The final number (or the first one from the left) is the major version. We change the major version of our package when we make changes that might break code people have written using our package. For example, if you write code using 0.2.4 of a package and then you update the package to 1.0.0 then your code might no longer work. This might mean that you decide not to make this update for that project or you go back and check your code separately. It’s important to note here, that if a major version of a package changes and your code still runs this does not necessarily mean that your code is still working properly, you still have to check that your result is being calculated how you expect it to as the package may be using a different method or have different presets. This is all a long way of saying, leave the version number alone for now.

Authors #

Then we get on to the Person field. Here you should fill in all of your information, this will be used to identify you as the creator of the package, cite you if your package is used for any research and contact you if there is something wrong with the package. If you aren’t submitting this package to CRAN, I recommend not putting an email address here and people can contact you through GitHub Issues, if you are, then I recommend using either an email specifically for dealing with package development related issues or another public email address as anyone will be able to access this. You can see under role there are two three-letter codes, these identify you as the author and creator of the package. There are lots of these, you can find commonly used ones here.

There is also then a space for you to input your ORCID ID. If you do not have one then I recommend you create one but you can also just remove the comment argument.

Licenses #

Now we have come to the legal part and the obligatory I am not a lawyer, there may be slight mistakes in what I have written below. I very much suggest you read up fully about licenses, you can do that here. There are a few different types of licenses, I have only ever used 3 and they have always met all my needs. The license tells people what they are allowed to do with your code (not with your package, but the actual code you have written). It also protects you by clearly providing your software “without warranty”, essentially meaning if your code doesn’t work properly and they lose money then they can’t come back and sue you.
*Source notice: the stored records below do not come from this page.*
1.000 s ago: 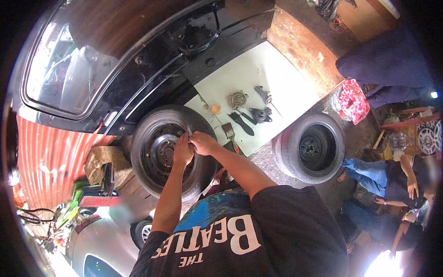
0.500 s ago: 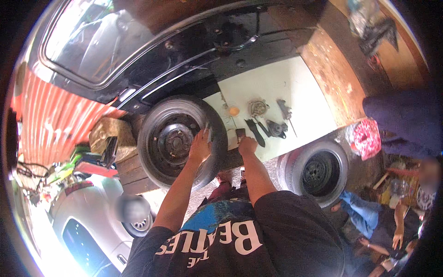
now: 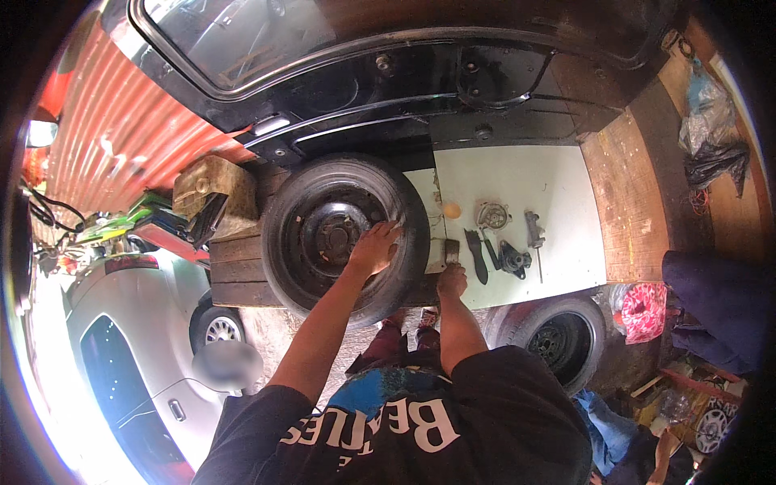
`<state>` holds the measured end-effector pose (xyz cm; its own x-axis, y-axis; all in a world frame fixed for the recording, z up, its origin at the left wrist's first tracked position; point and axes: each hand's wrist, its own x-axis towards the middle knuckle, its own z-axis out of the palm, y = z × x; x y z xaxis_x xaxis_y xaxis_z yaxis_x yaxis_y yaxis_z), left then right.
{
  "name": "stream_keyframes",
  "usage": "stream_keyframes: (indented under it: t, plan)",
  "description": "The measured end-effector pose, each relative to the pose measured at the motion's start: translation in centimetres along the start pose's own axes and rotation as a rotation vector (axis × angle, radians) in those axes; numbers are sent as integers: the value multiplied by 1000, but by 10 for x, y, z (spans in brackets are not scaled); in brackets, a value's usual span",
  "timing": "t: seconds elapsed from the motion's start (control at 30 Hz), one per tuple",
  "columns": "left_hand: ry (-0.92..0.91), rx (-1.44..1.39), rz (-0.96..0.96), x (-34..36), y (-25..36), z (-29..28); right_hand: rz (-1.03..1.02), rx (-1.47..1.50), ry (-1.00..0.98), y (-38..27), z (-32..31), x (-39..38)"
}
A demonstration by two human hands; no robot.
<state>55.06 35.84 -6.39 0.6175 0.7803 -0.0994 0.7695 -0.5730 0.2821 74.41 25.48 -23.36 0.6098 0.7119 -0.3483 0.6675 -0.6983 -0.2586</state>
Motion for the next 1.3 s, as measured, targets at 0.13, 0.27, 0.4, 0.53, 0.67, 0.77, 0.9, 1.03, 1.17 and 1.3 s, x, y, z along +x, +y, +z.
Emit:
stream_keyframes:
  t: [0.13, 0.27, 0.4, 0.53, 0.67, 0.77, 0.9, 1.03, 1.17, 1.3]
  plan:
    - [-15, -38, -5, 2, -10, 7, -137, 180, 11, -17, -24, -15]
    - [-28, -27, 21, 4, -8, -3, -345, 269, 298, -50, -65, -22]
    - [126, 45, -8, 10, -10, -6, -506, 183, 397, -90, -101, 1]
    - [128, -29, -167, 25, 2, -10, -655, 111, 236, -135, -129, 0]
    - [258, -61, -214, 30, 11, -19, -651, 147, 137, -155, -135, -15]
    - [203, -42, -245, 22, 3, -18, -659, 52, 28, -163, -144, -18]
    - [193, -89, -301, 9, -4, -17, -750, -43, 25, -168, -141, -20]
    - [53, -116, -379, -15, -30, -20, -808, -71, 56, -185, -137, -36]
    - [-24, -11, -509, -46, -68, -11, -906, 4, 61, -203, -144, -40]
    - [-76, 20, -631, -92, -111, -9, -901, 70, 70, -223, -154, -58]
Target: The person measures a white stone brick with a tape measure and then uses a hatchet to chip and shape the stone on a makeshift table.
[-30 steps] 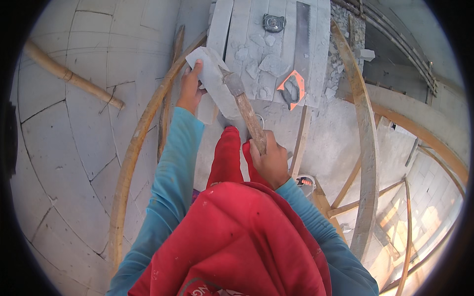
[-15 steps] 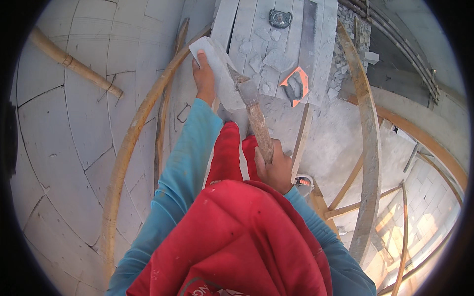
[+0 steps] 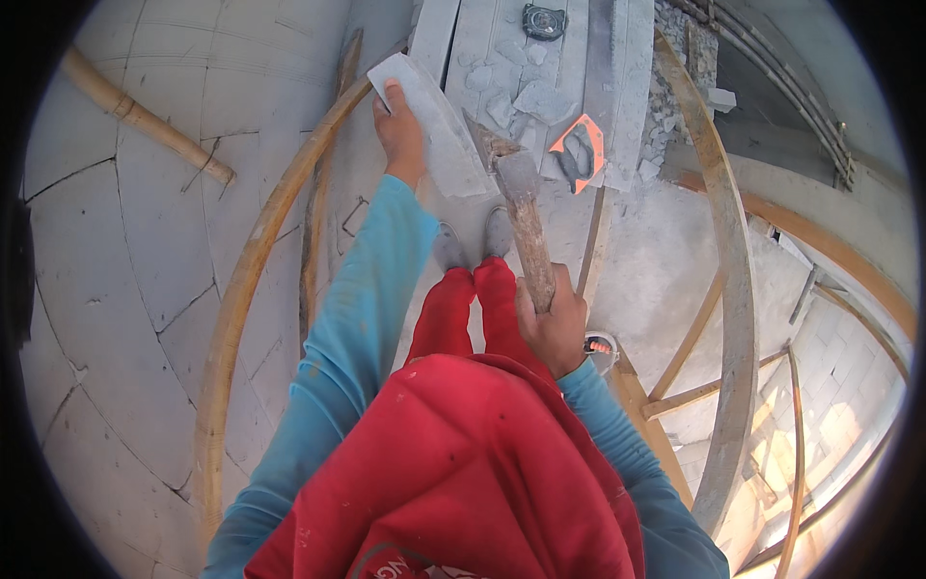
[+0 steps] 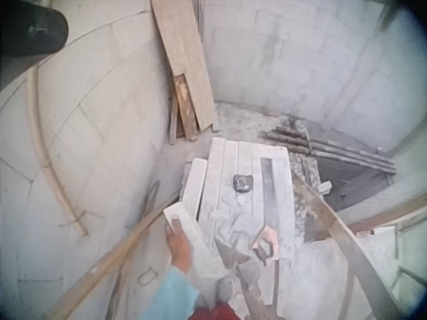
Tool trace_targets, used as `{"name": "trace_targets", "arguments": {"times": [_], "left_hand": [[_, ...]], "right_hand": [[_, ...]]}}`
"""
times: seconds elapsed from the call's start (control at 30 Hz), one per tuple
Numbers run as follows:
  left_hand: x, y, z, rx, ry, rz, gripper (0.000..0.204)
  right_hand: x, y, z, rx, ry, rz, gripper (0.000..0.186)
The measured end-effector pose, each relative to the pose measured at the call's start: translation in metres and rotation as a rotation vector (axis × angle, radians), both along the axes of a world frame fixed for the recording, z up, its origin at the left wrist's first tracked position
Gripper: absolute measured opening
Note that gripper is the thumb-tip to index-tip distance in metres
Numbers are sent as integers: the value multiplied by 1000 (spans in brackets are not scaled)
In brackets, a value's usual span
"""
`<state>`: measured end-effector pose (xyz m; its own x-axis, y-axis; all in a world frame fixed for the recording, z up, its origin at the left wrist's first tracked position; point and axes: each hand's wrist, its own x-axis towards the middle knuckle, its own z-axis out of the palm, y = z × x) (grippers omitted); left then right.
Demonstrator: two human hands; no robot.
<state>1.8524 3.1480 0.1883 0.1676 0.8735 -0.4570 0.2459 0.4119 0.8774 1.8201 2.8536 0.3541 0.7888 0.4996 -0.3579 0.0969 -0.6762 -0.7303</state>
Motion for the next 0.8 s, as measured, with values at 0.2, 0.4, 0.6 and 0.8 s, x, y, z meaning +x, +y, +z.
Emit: {"name": "trace_targets", "arguments": {"times": [0.2,0.4,0.6,0.8], "left_hand": [[0,1,5,17,-11,-51,76],[-1,-1,10,76,0,-45,70],[0,0,5,73,-24,-8,66],[-1,-5,10,110,14,3,64]], "right_hand": [[17,10,-41,-31,-61,53,22],[38,27,-8,13,9,58,29],[23,40,-26,91,-4,-14,30],[36,32,-38,37,26,85,29]]}}
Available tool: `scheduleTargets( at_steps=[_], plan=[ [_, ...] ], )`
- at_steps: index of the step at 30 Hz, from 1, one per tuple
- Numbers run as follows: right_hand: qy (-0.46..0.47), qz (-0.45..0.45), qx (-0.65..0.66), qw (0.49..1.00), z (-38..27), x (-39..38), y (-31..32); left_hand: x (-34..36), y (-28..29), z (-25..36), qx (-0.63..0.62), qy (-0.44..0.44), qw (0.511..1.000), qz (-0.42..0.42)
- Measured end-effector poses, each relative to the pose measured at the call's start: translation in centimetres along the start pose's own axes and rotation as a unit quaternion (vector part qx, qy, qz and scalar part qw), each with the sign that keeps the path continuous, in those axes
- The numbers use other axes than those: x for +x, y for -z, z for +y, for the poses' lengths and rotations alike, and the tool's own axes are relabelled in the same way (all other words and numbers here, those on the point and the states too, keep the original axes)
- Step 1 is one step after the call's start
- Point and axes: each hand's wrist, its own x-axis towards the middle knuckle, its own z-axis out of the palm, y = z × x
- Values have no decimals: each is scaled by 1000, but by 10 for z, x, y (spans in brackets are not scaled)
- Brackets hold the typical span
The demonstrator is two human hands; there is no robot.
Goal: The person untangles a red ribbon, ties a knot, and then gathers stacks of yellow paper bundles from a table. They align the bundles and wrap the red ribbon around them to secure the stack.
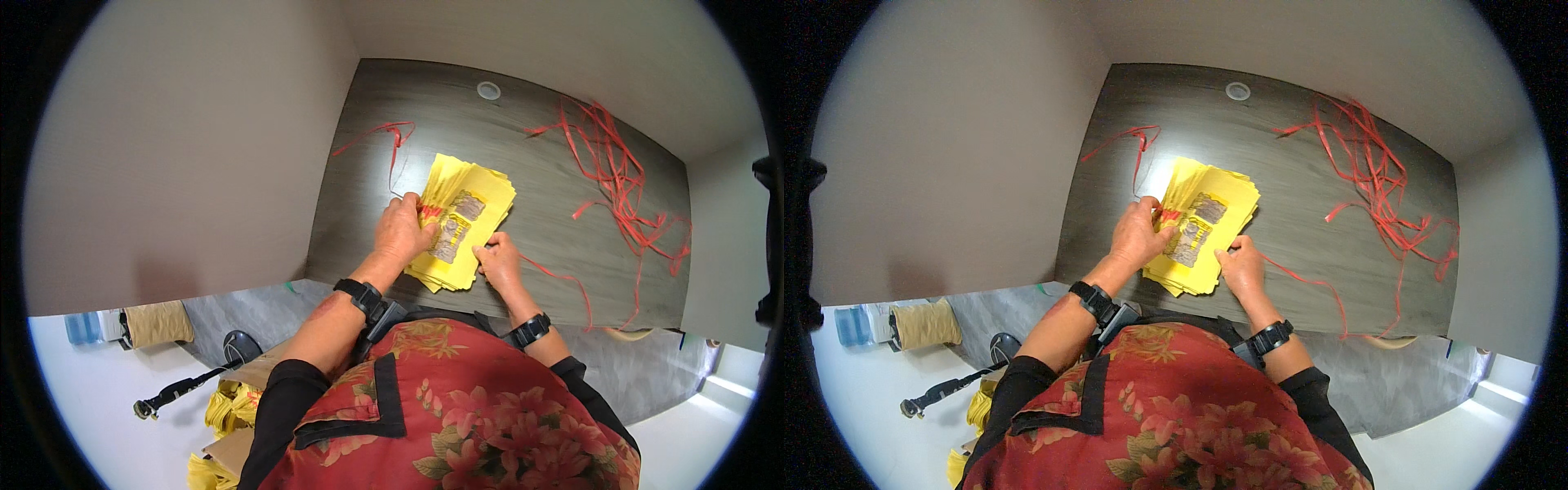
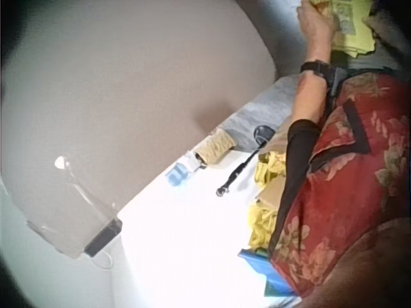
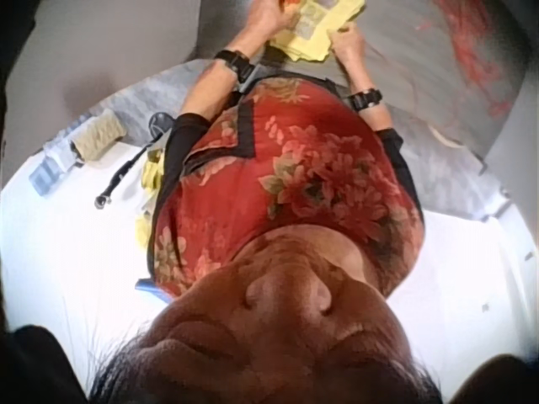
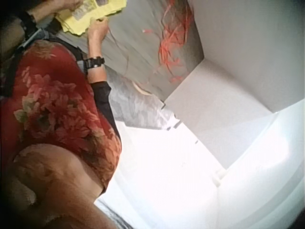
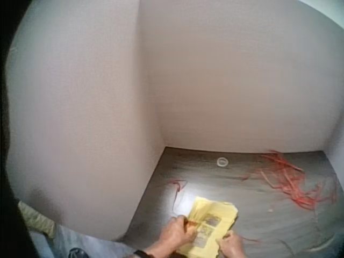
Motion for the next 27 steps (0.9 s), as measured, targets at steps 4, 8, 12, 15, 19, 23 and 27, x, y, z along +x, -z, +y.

The first type of license is the MIT license, this allows anybody to use your code for anything they want to, as long as they credit you. The second type is the GPL3 license that is the same as MIT except that if they use your code to make some software then that software also has to be published under the GPL3 license and must be made open source (meaning it must be released for free!). The final license is a CC0 license, I don’t have as much experience with this one, but it seems to be like the MIT license except that they don’t have to credit you (i.e. it just becomes code owned by everyone).

In the past, I have used MIT licenses for small packages and packages I have made for myself, GPL3 licenses for the more serious/bigger packages that I have made and CC0 licenses for teaching material I have contributed to. Each of these licenses can be added to the package using a function from usethis, after you have chosen the license you want then you can save your changes to DESCRIPTION and then run one of the following

library(usethis)

use_mit_license()
use_gpl3_license()
use_cc0_license()

I am going to use the MIT license for this package, so I will run use_mit_license() and then save my changes to DESCRIPTION. You can now see that the license has been added to the DESCRIPTION file and you have two new files in your package, LICENSE and LICENSE.md, do read these but you do not need to change them. If you look at the license, you can see the copyright is attributed to testpackage authors, if you would like specify exactly who you are you can run use_mit_license("Your Name"). If you have already created your license but would like to change it to use your name then you can run the function again with your name as an argument and select yes to overwrite what is already there. If you release your package and then decide you would like to use a different license then this can be really difficult to change, so make sure you think about it before you choose. In most cases it doesn’t really matter and so I’d just pick MIT or GPL3.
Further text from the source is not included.